Any help would be much appreciated.


----------



## chicken steve (Mar 22, 2011)

Methinks , short of a motor genius, digging out that nameplate would be prudent Boston


~CS~


----------



## bostongtp (Apr 9, 2014)

chicken steve said:


> Methinks , short of a motor genius, digging out that nameplate would be prudent Boston
> 
> ~CS~


Ugh I know....The nameplate doesn't have a diagram, I was surprised because it's an old motor, GE I want to say.

I need to start somewhere. This is to a lathe, it's AT LEAST from the 60's, could be older so there's a good chance the motor has been replaced since. What do you think, remove all wires from the motor, and ohm test to find windings, etc? 
Or should I tell him he, or I, needs to mount the motor so the nameplate is visible at the factory access panel? I'm working with very little info:
Motor compartment- 6 conductors 3-yellow, 2-black, 1-white. Then gets flexed to a junction box mounted on the unit ( appears factory as it doesn't have flex connectors, it utilizes compression from the boxplate) same conductors as in motor compartment, they are just all cut and un labeled, then from the junction to the 3 pole Drum switch. Again with no wires labeled.


----------



## bostongtp (Apr 9, 2014)

And if it helps, the guy seems to think it's single phase. I say "seems to think" because he's a machinist by trade and I don't know him well enough to judge his skill sets.

I'm also no motor genius, but I know they are on here. The motor has no visible signs of a capacitor? No square compartments or cap can like enclosures mounted.... Most single phase motors that I've seen do, but again this is a half decade old equipment IF the motor is original.

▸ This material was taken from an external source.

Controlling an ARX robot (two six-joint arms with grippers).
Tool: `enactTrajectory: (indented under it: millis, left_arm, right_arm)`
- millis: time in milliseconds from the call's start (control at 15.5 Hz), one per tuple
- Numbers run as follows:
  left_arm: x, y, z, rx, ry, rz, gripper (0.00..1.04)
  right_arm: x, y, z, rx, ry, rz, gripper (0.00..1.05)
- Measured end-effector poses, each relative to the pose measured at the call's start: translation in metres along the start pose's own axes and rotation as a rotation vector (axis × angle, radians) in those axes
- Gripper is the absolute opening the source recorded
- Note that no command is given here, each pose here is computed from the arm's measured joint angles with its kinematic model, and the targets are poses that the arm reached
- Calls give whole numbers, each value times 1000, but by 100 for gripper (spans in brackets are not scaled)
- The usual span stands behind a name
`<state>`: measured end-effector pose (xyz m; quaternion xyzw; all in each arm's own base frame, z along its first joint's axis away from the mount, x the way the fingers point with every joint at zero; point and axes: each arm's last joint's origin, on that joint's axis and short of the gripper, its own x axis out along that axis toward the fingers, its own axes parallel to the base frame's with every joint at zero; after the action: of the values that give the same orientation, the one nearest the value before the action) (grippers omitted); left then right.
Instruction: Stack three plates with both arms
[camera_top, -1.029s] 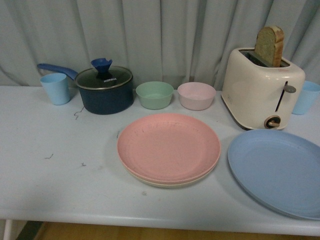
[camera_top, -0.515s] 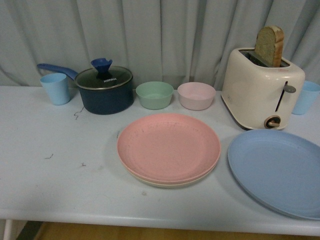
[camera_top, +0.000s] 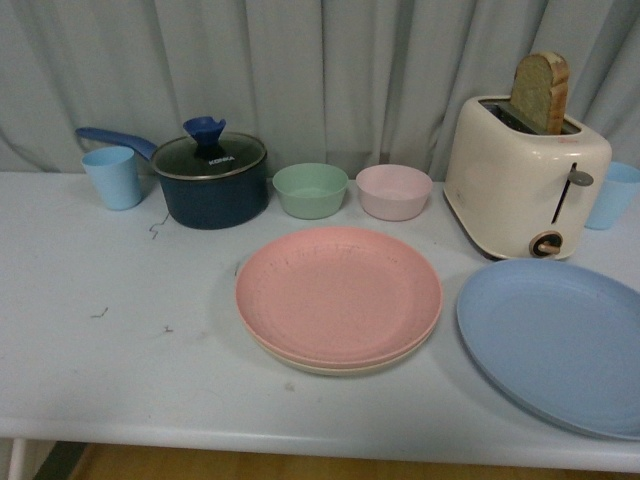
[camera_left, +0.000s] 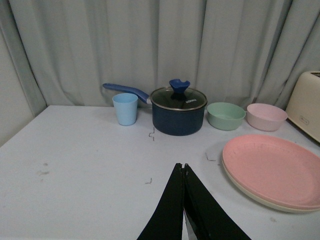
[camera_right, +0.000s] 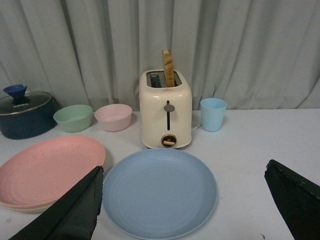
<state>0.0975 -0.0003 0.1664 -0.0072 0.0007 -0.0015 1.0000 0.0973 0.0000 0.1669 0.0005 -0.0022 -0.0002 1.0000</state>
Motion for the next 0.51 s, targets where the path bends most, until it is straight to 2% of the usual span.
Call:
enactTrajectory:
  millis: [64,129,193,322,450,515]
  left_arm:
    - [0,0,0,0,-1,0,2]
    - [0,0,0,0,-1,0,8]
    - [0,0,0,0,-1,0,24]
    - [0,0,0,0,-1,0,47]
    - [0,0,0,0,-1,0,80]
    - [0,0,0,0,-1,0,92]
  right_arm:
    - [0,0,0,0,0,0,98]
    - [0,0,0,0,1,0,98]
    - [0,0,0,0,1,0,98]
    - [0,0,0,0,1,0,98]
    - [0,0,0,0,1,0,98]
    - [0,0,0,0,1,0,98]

Single phase Induction start?? Did someone replace it with a 3-phase? I need to determine what type of Motor it is, so I think I answered my own question. I'm not going to take his word that it's single phase 240, and im going to tell him I need to view the nameplate however he wants to go about doing that is fine with me.


----------



## chicken steve (Mar 22, 2011)

Dunno Boston :001_huh:

guess i'd start looking @ a few of these , and see if any 'fit'......>










~CS~


----------



## Hmacanada (Jan 16, 2014)

Not giving much to go on. But I worked on a Allison Robbins years ago that had those same bars for changing direction and voltage.
The diagram was on the cover plate and made out of paper not much left after years of heat exposure .
Just my guess though!


----------



## bostongtp (Apr 9, 2014)

Hmacanada said:


> Not giving much to go on. But I worked on a Allison Robbins years ago that had those same bars for changing direction and voltage. The diagram was on the cover plate and made out of paper not much left after years of heat exposure . Just my guess though!


It's the motor I'm concerned with, if I can find out the terminal numbers I would be in the clear.

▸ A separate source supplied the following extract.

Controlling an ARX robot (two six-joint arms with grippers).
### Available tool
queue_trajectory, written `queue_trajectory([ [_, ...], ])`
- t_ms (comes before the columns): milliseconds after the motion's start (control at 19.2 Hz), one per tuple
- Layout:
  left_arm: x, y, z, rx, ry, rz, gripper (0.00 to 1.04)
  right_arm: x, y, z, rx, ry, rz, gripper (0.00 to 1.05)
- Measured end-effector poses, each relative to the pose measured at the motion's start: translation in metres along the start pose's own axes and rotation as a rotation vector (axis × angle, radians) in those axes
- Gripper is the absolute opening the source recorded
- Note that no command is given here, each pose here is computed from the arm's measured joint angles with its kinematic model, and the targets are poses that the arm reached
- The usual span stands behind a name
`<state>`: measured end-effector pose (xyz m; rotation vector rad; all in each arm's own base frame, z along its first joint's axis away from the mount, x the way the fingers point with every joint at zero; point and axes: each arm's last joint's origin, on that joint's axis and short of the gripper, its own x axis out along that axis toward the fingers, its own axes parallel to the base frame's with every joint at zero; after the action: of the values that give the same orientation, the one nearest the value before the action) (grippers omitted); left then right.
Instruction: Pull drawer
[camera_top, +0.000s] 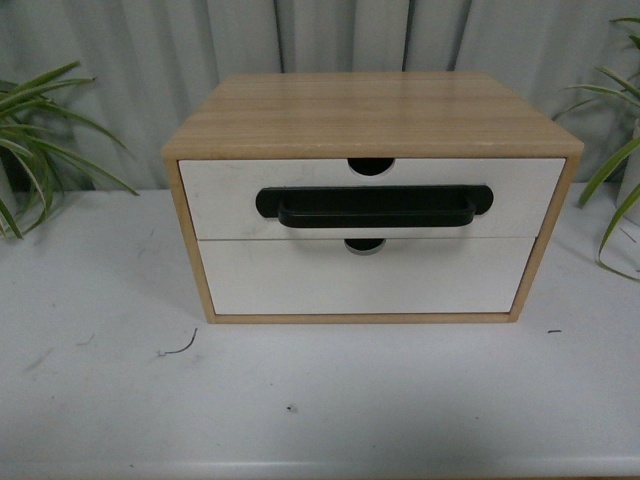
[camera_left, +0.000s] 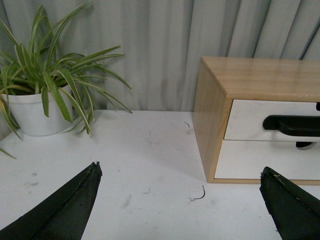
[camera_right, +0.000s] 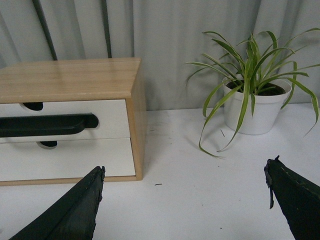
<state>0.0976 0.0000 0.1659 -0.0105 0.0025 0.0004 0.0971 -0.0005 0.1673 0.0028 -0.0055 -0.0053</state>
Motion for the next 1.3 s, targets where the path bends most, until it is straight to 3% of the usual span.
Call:
queue_trajectory([
  [417, 0.000, 0.000, 0.000, 0.000, 0.001, 0.000, 0.98, 0.000, 0.000, 0.000, 0.003, 0.006, 0.000, 0.98],
  [521, 0.001, -0.004, 0.000, -0.065, 0.206, 0.153, 0.98, 0.006, 0.001, 0.000, 0.083, 0.071, 0.020, 0.98],
  [573, 0.010, -0.008, 0.009, -0.108, 0.239, 0.254, 0.98, 0.015, 0.001, 0.007, 0.121, 0.069, 0.017, 0.98],
  [730, 0.035, 0.003, 0.028, -0.210, 0.123, 0.485, 0.98, 0.044, 0.005, 0.035, 0.157, -0.006, 0.025, 0.98],
  [991, 0.115, -0.022, 0.051, -0.252, 0.102, 0.304, 0.98, 0.121, 0.025, 0.064, 0.138, -0.020, 0.081, 0.98],
  [1147, 0.178, -0.050, 0.065, -0.218, 0.163, 0.174, 0.98, 0.189, 0.052, 0.076, -0.002, -0.001, 0.139, 0.98],
  [1303, 0.211, -0.086, 0.070, -0.092, 0.237, -0.039, 0.98, 0.220, 0.071, 0.076, -0.209, -0.008, 0.275, 0.98],
])
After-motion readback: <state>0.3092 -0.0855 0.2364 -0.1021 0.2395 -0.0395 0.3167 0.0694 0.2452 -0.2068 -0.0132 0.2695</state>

Steve- my motor has 2 extra terminal posts than your picture.


----------



## Hmacanada (Jan 16, 2014)

bostongtp said:


> It's the motor I'm concerned with, if I can find out the terminal numbers I would be in the clear. Steve- my motor has 2 extra terminal posts than your picture.


You know with out seeing the motor plate it's just a guess.
If it's a lathe , I would almost lay money on the fact it's 3phase most machinery like that starts out that way. 
Voltage could be anything depending where it came from.
Here 600v is common but have seen 240 volt three phase as well,


----------



## bostongtp (Apr 9, 2014)

Hmacanada said:


> You know with out seeing the motor plate it's just a guess.
> If it's a lathe , I would almost lay money on the fact it's 3phase most machinery like that starts out that way.
> Voltage could be anything depending where it came from.
> Here 600v is common but have seen 240 volt three phase as well,


Thanks, and yes here I have 240v 3 phase


----------



## micromind (Aug 11, 2007)

Need a bit more info; first, where were the leads cut? The motor or the drum switch?

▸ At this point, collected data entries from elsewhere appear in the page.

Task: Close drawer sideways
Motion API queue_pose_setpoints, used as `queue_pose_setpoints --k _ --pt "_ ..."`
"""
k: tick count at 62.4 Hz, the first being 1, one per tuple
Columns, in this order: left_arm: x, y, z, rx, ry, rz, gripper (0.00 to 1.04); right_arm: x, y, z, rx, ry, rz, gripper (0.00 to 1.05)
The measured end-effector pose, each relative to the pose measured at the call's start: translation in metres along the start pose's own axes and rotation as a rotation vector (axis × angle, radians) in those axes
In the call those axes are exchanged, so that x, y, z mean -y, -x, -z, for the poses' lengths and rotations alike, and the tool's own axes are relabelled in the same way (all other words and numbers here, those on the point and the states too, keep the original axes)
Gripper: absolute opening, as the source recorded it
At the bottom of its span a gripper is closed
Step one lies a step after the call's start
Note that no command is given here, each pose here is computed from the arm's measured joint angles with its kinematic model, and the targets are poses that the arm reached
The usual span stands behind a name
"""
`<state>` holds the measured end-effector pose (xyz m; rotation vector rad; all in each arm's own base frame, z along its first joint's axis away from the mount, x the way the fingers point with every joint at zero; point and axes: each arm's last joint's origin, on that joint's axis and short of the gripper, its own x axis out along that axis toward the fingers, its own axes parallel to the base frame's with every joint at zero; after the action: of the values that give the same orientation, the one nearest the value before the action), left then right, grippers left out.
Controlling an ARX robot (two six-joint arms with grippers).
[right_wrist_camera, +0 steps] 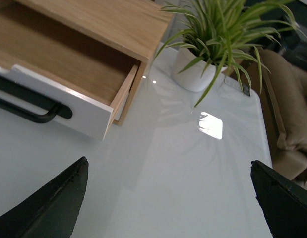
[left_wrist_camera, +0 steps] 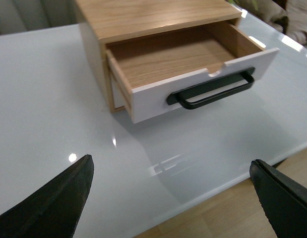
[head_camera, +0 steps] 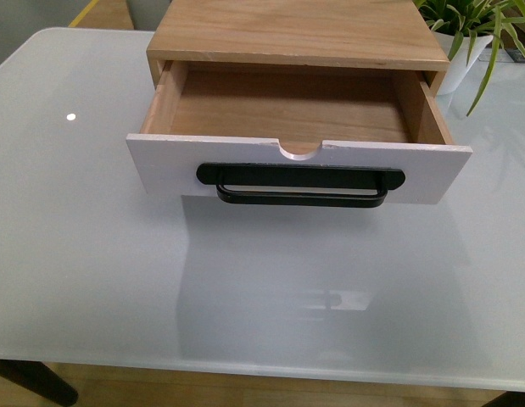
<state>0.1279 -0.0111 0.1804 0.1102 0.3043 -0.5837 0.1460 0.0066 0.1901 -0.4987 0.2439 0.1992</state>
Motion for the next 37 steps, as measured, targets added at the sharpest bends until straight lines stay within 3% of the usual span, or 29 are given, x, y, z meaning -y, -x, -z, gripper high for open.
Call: queue_pose_setpoints --k 18,37 --pt "-0.007 -0.053 -0.005 -0.03 -0.273 0.191 0.96 -0.012 -0.051 0.005 -0.062 0.342 -0.235 0.96" --pt "0.002 -0.091 0.016 -0.08 -0.566 0.445 0.96 -0.037 -0.093 0.008 -0.053 0.631 -0.446 0.96"
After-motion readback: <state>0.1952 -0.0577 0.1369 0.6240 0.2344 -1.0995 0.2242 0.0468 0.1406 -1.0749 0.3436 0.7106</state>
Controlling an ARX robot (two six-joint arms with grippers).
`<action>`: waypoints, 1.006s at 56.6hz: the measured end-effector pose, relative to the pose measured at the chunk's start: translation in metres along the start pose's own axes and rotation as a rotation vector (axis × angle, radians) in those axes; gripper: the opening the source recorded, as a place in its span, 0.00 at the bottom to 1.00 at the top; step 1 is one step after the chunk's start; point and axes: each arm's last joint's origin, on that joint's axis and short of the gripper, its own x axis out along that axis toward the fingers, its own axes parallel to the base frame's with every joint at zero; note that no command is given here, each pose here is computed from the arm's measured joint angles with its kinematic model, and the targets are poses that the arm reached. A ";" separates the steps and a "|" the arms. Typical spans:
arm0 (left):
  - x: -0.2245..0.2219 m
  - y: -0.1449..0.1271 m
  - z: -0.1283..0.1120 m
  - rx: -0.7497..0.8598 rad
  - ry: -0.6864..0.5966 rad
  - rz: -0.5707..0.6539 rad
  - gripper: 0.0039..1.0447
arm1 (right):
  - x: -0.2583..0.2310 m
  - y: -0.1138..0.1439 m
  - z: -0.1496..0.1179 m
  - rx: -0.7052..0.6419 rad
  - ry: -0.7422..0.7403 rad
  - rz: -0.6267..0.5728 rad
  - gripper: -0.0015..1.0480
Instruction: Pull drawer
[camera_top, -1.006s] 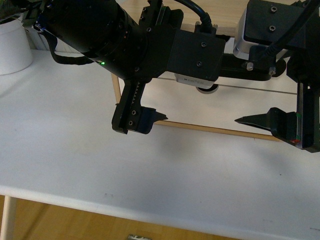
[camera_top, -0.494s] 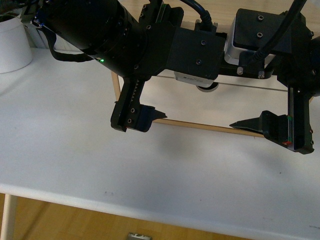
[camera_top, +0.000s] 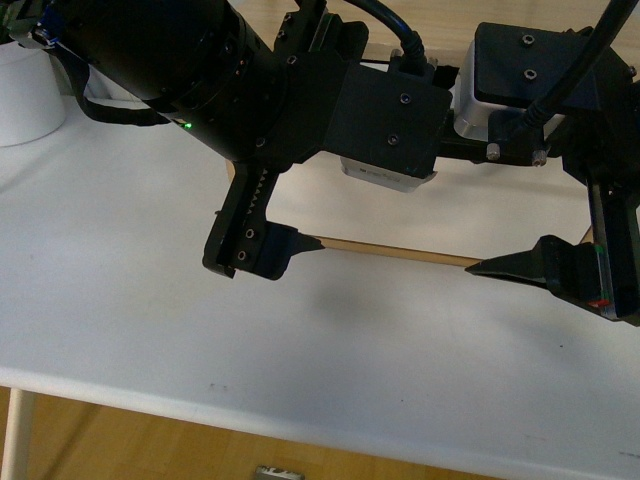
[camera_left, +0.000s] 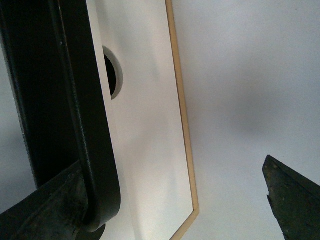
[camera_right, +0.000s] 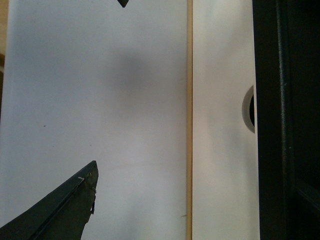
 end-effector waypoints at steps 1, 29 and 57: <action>0.000 0.000 0.000 0.000 -0.001 -0.001 0.95 | 0.000 0.000 0.000 0.001 0.000 0.001 0.91; -0.023 -0.027 0.013 0.038 -0.012 -0.032 0.95 | -0.018 0.029 0.005 -0.019 -0.004 0.051 0.91; -0.044 -0.047 0.029 0.068 -0.007 -0.042 0.95 | -0.035 0.055 0.009 -0.040 0.011 0.078 0.91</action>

I've never seen a drum switch set-up that had 6 wires from the motor to the switch, 3ø needs 3, 1ø needs 4. 

I see 4 terminals in the motor with 2 jumpered together, this would suggest 1ø connected 230 volts. But where are the two start winding wires? 

Are there 4 terminals plus two more leads coming from the motor? 

Is the drum switch used for forward and reverse? 

Yeah, I know; tons of questions and no answers....yet.

P.S. The motor is most likely GE, the paint color is right plus you can sort of see the GE logo. It could be split-phase (no capacitor) or the cap could be inside the endbell.


----------



## bostongtp (Apr 9, 2014)

micromind said:


> Need a bit more info; first, where were the leads cut? The motor or the drum switch?
> 
> I've never seen a drum switch set-up that had 6 wires from the motor to the switch, 3ø needs 3, 1ø needs 4.
> 
> ...


Motor- Not sure if Leads were cut, there is 6 terminal posts on the motor board, plus 2 black wires comming from inside motor housing to pecker head, labeled with metal label markers 5 & 6. The 2 black wires comming directly from the motor (wires comming from inside motor, and not terminal posts on "pecker head" board with 6 terminals, not 4 and I believe there was 2 jumpers on 2 different posts.)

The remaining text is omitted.